Here, we determine how many whole bytes^\[4\]^ are in the hex string, by diving it by two. We then loop that many times, each time convering the two hex characters into a number by finding the value of the first hex character (`indexOf`), multiplying it by 16, then finding the value of the second of the second hex character, and adding it.

By the way, doing, for example, `new Uint8Array(5)`, will initialize an `Uint8Array` of all 0s, of length 5.

This function, as written, isn't designed to take in invalid input, so make sure to validate any inputs. In fact, I would encourage you to go and write your own conversion functions, instead of copy pasting these examples.
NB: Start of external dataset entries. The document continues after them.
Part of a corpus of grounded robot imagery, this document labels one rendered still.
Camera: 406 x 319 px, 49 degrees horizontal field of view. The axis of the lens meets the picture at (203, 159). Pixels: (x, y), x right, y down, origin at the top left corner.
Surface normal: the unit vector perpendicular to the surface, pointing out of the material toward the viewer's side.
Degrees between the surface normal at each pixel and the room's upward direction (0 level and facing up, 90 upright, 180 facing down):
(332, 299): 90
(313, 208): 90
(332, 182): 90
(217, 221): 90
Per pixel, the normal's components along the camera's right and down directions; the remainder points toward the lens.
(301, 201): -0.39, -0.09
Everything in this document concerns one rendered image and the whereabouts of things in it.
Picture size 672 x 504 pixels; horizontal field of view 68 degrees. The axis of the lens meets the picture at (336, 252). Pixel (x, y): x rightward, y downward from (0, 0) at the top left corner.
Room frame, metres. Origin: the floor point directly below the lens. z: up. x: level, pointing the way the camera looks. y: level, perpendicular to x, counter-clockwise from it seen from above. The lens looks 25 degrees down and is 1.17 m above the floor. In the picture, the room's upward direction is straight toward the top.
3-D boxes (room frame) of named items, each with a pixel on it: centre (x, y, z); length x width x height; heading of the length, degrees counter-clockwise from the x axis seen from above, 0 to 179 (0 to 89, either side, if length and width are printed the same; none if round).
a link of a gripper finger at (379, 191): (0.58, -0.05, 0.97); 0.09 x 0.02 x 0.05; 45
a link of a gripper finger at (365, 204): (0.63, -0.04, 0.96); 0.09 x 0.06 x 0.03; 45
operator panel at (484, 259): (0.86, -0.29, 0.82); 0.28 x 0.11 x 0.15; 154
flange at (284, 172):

You'll (hopefully) understand the concepts much faster that way.

===
- \[0\]: ±50 thousand lines (estimating skills are not my strong suit).
- \[1\]: [my 6000 lines of unfinished code in one horrific file](https://github.com/jetstream0/Muskets-and-Bayonets/blob/main/script.js).
- \[2\]: Signed integers have "signs", ie, they can represent negative numbers.
- \[3\]: In case you were wondering, I do write the `hex_chars` array out every time... slightly painful, but it's too much work to copy paste it from somewhere
- \[4\]: Note that the `Math.floor` means that this function only works with an even hex string length, since an odd hex string length would mean there's half of a byte (aka a nybble) being used, which is rare-ish.